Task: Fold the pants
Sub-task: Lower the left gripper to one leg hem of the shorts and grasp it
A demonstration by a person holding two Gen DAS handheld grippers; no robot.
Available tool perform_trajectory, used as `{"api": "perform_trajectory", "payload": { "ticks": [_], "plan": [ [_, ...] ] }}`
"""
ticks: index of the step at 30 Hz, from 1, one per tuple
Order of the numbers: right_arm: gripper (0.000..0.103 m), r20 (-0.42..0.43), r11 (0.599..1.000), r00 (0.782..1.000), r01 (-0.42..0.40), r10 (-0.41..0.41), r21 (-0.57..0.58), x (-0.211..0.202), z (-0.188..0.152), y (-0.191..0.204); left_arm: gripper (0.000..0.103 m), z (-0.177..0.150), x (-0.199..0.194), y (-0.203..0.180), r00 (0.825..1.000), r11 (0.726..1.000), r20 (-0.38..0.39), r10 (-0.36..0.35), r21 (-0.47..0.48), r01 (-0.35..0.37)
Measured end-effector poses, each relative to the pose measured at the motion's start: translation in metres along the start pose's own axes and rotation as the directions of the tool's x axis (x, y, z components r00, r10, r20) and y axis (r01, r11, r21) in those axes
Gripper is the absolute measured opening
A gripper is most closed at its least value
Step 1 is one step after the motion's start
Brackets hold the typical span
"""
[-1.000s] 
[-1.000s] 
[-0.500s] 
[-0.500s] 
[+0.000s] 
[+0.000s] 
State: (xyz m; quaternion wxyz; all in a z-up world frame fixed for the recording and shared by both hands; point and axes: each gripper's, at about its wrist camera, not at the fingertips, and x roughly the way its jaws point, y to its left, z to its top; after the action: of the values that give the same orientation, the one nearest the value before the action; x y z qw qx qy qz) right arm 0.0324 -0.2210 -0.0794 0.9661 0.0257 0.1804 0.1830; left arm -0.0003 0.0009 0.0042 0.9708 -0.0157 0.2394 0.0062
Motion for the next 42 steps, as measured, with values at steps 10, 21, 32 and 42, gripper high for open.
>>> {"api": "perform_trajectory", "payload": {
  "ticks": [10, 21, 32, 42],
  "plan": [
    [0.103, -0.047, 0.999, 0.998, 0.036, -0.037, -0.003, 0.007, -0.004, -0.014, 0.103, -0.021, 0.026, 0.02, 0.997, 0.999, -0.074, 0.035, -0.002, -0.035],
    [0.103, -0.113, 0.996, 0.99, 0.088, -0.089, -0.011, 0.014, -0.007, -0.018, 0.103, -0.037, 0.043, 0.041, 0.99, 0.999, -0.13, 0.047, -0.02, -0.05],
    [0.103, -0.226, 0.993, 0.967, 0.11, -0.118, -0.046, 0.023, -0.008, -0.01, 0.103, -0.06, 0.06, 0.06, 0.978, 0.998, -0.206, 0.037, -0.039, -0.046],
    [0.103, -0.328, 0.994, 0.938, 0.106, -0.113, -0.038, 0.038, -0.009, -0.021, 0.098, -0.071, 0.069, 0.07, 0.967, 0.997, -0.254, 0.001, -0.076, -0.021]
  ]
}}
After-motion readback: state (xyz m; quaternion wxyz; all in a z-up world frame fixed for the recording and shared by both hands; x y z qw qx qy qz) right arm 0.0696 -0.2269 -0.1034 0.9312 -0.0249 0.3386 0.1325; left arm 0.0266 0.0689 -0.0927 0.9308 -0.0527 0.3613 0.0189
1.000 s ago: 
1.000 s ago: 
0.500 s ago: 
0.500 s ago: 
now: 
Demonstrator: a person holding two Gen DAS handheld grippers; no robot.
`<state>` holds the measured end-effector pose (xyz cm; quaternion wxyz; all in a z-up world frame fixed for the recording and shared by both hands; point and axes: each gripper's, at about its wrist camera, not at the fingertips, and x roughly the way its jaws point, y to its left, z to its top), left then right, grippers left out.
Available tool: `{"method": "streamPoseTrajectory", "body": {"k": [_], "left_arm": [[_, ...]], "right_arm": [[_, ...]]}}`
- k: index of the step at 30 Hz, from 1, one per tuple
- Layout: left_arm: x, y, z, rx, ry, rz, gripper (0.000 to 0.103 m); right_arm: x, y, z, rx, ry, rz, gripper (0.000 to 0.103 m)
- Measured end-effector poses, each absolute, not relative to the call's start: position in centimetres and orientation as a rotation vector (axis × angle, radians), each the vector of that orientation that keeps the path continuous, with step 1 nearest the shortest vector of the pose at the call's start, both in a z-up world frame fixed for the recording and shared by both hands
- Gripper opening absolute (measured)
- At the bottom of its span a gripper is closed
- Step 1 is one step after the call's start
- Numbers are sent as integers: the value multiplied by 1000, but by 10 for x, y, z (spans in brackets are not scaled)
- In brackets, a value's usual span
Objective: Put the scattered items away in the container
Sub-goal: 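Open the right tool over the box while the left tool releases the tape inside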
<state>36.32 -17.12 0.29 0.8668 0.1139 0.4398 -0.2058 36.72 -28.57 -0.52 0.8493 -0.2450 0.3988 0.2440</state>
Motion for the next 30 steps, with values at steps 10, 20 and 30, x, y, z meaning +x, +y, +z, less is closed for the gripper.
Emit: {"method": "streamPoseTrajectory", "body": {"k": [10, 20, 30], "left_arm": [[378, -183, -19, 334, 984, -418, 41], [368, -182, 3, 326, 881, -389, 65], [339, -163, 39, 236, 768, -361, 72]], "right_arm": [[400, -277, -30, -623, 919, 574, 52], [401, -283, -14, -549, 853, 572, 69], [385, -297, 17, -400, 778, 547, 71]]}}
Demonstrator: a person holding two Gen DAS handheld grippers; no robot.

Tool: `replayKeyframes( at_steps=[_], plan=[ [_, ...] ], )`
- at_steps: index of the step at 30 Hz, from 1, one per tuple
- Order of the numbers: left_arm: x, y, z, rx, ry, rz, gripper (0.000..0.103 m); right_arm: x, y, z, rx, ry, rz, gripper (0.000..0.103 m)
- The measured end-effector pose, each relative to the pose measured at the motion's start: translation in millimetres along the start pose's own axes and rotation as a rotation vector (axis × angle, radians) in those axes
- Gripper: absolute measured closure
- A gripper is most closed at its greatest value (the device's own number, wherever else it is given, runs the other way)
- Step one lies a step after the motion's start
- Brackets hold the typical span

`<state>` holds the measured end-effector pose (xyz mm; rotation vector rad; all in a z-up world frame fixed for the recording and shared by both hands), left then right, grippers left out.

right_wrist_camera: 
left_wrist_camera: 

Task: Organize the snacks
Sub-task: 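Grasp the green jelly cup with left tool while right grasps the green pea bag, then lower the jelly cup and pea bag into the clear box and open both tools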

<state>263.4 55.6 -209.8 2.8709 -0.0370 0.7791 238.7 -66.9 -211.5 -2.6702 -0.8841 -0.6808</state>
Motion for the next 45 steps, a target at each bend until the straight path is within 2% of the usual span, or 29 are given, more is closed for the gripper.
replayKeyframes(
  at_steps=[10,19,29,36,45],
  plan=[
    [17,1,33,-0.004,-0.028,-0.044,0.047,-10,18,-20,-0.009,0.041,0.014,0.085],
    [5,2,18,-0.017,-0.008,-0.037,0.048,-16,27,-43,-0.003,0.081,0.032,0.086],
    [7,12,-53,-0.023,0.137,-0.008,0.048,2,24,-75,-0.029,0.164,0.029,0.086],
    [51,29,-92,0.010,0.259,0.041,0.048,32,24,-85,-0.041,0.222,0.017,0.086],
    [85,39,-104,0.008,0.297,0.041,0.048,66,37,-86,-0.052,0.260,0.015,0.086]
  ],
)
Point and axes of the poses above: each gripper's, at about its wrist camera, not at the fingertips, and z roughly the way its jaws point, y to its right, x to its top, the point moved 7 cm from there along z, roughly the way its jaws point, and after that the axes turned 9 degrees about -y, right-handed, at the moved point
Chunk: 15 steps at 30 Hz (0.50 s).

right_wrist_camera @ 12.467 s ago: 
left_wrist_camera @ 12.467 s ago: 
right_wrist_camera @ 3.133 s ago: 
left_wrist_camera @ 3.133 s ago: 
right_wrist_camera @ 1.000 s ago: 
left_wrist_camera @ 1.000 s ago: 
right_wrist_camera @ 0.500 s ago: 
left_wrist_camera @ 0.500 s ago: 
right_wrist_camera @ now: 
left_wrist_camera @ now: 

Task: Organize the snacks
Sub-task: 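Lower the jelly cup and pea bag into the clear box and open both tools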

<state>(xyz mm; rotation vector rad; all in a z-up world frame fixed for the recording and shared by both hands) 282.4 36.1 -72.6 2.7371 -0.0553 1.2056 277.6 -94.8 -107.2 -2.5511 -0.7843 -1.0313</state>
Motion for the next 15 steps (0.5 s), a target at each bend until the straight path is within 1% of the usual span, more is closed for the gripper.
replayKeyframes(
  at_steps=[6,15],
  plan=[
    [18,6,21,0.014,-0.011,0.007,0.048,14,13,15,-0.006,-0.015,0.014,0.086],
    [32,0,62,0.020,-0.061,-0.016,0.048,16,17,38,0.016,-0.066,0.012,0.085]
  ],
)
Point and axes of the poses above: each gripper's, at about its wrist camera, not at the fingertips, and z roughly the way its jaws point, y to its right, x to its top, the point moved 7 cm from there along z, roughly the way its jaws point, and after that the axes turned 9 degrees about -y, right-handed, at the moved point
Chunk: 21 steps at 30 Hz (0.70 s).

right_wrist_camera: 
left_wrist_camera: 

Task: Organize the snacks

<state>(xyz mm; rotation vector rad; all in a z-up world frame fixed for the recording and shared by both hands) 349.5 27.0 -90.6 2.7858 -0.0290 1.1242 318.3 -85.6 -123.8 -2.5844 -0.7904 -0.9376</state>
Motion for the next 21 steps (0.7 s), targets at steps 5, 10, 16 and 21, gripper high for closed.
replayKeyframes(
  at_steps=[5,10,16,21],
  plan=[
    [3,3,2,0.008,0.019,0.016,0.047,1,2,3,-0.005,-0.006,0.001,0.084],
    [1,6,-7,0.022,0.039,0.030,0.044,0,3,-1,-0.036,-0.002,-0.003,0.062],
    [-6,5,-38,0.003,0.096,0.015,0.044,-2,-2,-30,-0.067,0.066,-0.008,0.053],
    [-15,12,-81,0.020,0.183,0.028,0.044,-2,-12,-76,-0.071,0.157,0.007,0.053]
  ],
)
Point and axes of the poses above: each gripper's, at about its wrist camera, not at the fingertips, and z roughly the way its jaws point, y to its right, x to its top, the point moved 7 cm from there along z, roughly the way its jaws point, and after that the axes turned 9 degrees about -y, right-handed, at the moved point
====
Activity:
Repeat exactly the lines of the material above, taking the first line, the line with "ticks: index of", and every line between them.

The answer:
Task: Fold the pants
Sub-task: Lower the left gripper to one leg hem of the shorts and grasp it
A demonstration by a person holding two Gen DAS handheld grippers; no robot.
Available tool perform_trajectory, used as `{"api": "perform_trajectory", "payload": { "ticks": [_], "plan": [ [_, ...] ] }}`
"""
ticks: index of the step at 30 Hz, from 1, one per tuple

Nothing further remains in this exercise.